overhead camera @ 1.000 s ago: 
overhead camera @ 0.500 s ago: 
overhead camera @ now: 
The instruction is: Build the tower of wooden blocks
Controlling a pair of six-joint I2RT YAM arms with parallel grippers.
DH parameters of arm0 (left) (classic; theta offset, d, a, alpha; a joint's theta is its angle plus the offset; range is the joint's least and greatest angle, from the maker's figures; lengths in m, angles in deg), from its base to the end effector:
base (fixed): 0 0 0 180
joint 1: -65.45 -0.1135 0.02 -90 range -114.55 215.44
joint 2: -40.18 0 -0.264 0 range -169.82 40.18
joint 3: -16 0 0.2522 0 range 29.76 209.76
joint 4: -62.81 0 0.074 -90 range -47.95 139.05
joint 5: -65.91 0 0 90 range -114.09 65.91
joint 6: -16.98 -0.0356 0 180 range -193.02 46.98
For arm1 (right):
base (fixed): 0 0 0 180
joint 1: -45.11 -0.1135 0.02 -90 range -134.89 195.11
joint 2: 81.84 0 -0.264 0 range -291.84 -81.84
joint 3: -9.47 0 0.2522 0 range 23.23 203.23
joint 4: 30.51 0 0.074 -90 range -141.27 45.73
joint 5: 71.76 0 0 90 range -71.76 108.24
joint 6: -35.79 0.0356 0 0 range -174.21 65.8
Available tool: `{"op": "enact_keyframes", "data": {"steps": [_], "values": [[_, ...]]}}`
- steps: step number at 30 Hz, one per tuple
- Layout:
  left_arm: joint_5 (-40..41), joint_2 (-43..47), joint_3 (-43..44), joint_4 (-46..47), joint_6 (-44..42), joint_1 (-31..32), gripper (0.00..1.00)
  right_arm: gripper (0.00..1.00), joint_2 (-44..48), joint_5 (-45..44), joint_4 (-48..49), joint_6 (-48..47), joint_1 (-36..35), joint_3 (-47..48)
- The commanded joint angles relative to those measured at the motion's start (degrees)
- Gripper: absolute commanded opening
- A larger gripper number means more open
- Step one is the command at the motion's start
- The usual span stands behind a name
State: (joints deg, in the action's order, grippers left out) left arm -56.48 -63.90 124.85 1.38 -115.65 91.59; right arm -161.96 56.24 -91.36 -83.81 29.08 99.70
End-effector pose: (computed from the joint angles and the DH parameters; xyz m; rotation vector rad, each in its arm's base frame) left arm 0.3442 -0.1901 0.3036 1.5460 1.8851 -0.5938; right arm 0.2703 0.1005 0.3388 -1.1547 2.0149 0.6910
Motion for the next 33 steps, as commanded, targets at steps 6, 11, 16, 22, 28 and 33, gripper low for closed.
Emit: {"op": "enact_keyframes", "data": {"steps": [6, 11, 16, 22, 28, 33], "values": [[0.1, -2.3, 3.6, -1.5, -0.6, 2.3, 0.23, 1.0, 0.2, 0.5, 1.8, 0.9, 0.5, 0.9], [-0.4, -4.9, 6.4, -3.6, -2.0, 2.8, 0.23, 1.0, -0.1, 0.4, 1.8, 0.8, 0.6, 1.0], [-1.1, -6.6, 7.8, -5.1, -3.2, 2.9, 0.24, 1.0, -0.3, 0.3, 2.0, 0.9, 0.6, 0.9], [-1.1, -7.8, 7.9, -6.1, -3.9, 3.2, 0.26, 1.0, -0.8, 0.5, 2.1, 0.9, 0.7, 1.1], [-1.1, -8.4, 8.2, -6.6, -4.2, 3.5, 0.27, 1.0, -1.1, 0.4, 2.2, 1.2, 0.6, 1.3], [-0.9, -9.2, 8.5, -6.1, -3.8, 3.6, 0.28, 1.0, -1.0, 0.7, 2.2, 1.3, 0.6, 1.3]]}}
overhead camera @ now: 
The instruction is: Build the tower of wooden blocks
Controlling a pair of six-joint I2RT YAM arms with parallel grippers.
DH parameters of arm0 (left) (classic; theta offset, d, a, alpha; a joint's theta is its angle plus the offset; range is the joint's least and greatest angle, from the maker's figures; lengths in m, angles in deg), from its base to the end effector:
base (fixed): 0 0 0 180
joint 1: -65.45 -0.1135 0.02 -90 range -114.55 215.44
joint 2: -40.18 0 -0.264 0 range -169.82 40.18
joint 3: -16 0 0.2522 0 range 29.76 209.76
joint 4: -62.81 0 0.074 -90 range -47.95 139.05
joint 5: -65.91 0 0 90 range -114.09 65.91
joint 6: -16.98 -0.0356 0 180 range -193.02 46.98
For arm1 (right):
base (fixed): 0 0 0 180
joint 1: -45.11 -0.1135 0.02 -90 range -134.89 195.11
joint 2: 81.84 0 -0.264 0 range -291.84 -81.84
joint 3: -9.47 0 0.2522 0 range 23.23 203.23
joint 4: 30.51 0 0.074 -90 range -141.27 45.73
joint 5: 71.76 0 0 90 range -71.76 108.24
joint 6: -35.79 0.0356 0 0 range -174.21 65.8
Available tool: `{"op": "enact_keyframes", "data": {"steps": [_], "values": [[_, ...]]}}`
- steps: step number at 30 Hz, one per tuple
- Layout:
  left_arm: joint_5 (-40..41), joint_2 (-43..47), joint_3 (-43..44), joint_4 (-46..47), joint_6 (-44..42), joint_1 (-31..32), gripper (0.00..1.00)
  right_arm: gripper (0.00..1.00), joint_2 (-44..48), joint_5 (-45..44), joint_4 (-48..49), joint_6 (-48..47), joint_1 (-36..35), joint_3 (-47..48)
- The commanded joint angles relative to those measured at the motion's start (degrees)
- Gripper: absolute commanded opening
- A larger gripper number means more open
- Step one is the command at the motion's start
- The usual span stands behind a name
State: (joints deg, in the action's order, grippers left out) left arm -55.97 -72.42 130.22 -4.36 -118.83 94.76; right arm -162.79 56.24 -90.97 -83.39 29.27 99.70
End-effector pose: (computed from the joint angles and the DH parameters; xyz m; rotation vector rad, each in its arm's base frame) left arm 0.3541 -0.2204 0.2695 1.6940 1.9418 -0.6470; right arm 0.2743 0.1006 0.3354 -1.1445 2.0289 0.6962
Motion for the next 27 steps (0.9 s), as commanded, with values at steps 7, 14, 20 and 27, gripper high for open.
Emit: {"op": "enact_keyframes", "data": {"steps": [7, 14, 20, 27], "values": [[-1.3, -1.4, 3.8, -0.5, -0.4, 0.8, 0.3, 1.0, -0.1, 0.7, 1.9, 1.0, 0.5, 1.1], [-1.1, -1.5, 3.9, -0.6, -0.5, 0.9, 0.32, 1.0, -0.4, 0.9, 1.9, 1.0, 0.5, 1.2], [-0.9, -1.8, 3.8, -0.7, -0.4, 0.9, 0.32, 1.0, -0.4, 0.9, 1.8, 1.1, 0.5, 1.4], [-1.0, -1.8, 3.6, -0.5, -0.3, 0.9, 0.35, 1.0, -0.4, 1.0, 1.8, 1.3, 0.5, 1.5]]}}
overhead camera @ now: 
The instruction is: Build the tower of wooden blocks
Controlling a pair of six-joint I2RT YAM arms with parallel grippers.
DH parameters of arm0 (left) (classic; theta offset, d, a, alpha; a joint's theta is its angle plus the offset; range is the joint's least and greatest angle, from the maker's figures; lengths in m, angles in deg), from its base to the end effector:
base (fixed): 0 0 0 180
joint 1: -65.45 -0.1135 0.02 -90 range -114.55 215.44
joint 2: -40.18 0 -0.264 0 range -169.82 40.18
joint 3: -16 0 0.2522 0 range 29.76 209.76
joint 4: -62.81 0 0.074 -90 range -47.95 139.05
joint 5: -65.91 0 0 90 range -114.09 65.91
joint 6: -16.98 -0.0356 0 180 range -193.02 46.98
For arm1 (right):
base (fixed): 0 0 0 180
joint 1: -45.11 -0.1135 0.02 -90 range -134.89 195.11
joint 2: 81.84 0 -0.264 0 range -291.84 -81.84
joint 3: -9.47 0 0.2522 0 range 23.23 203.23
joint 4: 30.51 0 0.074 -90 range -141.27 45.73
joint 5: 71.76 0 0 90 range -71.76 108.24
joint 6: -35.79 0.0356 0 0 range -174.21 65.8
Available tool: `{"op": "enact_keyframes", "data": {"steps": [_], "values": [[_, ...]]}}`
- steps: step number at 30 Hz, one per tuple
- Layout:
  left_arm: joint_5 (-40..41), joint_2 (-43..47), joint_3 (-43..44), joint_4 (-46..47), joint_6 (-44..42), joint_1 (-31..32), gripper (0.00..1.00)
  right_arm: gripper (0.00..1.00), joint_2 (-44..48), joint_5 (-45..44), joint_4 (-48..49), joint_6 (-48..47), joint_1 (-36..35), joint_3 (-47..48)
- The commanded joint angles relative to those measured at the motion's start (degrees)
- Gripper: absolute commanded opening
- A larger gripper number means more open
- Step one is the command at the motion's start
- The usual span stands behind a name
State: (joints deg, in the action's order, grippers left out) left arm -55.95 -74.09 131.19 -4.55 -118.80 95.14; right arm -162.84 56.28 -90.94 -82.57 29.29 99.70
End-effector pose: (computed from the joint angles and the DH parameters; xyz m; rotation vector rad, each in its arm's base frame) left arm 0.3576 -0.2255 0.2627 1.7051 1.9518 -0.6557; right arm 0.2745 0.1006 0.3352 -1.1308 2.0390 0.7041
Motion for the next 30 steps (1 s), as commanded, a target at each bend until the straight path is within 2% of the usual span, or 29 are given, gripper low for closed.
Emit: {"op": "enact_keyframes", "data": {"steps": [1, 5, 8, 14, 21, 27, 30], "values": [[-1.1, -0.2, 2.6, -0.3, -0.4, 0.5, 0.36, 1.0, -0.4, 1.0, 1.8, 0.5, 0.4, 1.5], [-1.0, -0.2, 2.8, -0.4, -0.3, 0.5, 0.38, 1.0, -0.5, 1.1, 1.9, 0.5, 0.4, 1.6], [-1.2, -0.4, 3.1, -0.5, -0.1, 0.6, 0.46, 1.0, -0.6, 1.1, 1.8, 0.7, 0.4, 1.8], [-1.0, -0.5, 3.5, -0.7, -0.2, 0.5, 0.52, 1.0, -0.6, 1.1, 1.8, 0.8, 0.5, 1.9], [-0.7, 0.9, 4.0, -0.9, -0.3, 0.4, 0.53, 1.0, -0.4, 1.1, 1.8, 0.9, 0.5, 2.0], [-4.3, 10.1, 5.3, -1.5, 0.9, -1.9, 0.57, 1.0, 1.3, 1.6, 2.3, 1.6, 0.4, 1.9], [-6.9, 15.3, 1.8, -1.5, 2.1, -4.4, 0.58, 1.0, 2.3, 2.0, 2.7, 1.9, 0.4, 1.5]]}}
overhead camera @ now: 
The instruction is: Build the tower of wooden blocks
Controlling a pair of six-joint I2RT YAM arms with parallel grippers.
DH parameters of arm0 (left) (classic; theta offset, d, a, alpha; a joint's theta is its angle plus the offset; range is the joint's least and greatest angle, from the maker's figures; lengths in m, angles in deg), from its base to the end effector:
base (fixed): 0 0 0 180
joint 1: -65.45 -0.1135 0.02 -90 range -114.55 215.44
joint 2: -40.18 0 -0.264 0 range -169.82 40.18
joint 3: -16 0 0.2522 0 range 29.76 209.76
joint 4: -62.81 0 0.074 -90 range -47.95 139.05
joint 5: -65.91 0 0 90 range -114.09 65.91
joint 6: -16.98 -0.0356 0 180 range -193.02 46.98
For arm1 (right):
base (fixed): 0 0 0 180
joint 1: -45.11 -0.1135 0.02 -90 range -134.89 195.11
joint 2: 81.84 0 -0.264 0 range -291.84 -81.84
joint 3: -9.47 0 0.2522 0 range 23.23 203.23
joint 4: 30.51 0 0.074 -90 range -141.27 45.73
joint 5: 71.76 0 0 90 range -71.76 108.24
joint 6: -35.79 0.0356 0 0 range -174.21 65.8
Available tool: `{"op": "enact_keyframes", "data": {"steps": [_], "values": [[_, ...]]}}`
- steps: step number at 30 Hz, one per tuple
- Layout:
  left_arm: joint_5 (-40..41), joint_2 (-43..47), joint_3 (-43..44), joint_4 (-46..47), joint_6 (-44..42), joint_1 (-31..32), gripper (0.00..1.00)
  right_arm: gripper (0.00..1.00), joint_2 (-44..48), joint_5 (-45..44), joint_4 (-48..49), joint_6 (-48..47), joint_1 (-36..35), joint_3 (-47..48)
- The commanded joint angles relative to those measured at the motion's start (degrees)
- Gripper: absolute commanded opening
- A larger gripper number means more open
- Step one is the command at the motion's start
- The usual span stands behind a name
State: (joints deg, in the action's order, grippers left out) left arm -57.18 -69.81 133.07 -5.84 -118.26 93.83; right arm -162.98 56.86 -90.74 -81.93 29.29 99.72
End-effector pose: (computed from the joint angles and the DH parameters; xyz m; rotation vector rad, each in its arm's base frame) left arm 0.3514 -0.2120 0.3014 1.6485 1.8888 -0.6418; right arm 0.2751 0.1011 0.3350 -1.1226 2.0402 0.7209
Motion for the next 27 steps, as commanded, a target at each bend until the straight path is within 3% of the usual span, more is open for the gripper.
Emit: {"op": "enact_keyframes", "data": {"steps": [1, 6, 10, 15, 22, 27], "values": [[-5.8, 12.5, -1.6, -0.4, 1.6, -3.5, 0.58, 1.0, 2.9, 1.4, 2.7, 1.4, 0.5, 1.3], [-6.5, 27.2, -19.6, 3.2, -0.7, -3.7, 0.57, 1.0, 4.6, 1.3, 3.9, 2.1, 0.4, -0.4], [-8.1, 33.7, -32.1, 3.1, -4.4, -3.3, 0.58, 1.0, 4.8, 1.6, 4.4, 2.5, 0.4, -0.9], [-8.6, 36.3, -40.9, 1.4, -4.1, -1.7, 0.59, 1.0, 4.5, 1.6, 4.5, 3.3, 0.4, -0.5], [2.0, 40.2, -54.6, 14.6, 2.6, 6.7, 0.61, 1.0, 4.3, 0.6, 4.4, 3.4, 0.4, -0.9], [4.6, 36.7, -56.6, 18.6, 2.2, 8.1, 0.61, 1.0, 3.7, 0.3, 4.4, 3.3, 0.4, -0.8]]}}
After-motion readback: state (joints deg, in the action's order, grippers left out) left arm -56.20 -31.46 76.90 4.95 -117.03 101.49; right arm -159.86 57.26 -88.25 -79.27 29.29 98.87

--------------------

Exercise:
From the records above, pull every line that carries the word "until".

Task response:
Motion for the next 30 steps (1 s), as commanded, a target at each bend until the straight path is within 2% of the usual span, or 29 are given, gripper low for closed.
Motion for the next 27 steps, as commanded, a target at each bend until the straight path is within 3% of the usual span, more is open for the gripper.

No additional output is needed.